CARA MENANGANI BUSUK PADA KAKTUS

Jumat, 30 Jun 2017

Busuk pada kaktus dan sukulen bisa disebabkan oleh banyak faktor seperti media yg tidak porous, terlalu banyak/sering disiram, diserang hama/penyakit, luka pada tubuh yg terkena air, dll.

Bila busuk tersebut teridentifikasi sejak awal maka kemungkinan kaktus&sukulen tersebut untuk diselamatkan masih tinggi. Namun jika busuknya sudah menjalar hingga lebih dari 50% bagian tubuhnya maka kemungkinan selamatnya kecil.

Berikut merupakan ilustrasi cara menangani busuk pada kaktus (bisa juga diterapkan pada sukulen):

 






















Pertama, bersihkan luka busuk sehingga terlihat daging yg putih kehijauan dan tekturnya keras.
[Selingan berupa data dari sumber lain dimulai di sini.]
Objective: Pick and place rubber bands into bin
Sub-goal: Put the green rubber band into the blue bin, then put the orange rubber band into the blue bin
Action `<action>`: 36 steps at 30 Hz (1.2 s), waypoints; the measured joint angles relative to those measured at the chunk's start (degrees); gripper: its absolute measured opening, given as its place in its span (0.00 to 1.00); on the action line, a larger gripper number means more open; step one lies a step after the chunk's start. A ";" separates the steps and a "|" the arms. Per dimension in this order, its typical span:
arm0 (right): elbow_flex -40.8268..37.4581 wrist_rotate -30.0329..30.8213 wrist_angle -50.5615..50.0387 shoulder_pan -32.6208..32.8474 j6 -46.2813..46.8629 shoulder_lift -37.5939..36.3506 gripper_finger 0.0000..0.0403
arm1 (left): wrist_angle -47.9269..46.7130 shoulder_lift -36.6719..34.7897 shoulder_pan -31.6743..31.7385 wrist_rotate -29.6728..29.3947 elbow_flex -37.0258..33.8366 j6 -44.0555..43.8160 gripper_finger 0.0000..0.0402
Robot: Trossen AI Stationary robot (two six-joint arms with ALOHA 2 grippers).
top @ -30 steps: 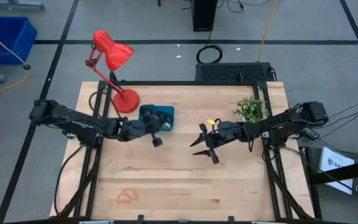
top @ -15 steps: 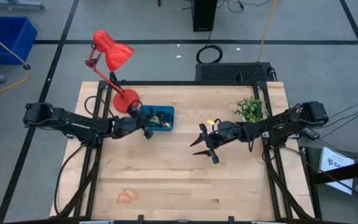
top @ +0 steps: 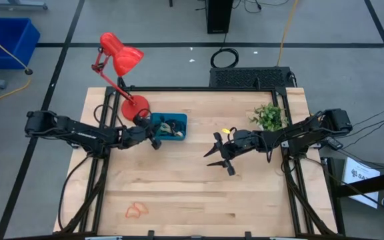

Pembersihan dilakukan sebersih mungkin untuk menghilangkan bagian yg membusuk/coklat dan lembek. Proses pembersihan ini harus dilakukan sekering mungkin, jangan memakai air sama sekali. Yg paling praktis yakni menggunakan tisu.

Setelah lukanya dirasa sudah bersih dari bagian yg busuk, maka oleskan bubuk fungisida (merk apapun) pada seluruh lukanya secara merata. Bubuk fungisidanya jangan dibuat pasta, tapi langsung oleskan dan ratakan saja pada lukanya. Bila letak busuknya pada bagian akar, boleh campur fungisida dengan bubuk hormon penumbuh akar (1:1) agar mempercepat munculnya akar baru ketika ditanam kembali.

 






















 

Setelah itu, keringanginkan kaktus/sukulen tersebut selama 1-2 hari sebelum ditanam ulang. Lama pengeringan lukanya tergantung kondisi dan lukanya, jika busuknya parah dan lukanya besar maka proses pengeringannya bisa sampai berhari-hari. Saat dikeringanginkan, jangan dijemur atau terkena sinar matahari langsung dan jangan dihujan2kan/kena air.

Saat ditanam kembali, bila busuknya terletak pada body/tubuh maka bisa langsung menggunakan media tanam normal untuk kaktus&sukulen. Bila busuknya pada akar, maka media tanamnya jangan menggunakan pupuk organik sama sekali, contohnya kompos atau pupuk kandang karena itu akan rentan menyebabkan busuk ulang. Media tanam untuk kasus busuk akar cukup menggunakan pasir malang halus (disaring dulu) 70% dan sekam bakar 30%.

Setelah ditanam ulang, letakkan kaktus&sukulen tersebut pada lokasi yg tidak terlalu panas namun tetap mendapatkan sinar matahari. Penyiraman pertama dilakukan seminggu setelahnya, cukup dengan cara dispray pada medianya. Untuk berikutnya penyiraman (spray) bisa dilakukan dengan interval 5-6 hari sekali. Pemberian air dan sinar matahari bisa dilakukan bertahap tergantung pada kondisi dan proses pemulihan tanaman, bila terlihat ada bulu atau duri baru yg tumbuh maka kemungkinan besar akar barunya sudah mulai muncul/tumbuh.

Untuk kasus busuk pada tubuh, bila lukanya mengering dan tidak meluas maka kaktus/sukulen tersebut sudah bisa diletakkan pada lokasi biasa yg fullsun dan bakal tumbuh normal lagi seperti sebelumnya. Untuk kasus busuk akar, bila dirasa akar2 barunya sudah lumayan banyak, maka media tanamnya bisa diganti dengan media tanam kaktus normal dan dikondisikan seperti kaktus yg baru datang/diadaptasikan dulu selama beberapa hari sebelum dipindah ke lokasi yg fullsun.

Upaya penanganan busuk ini tidak selalu berhasil, tapi setidaknya akan meningkatkan kemungkinan menyelamatkan kaktus&sukulen tersebut. Selamat mencoba dan semoga berhasil.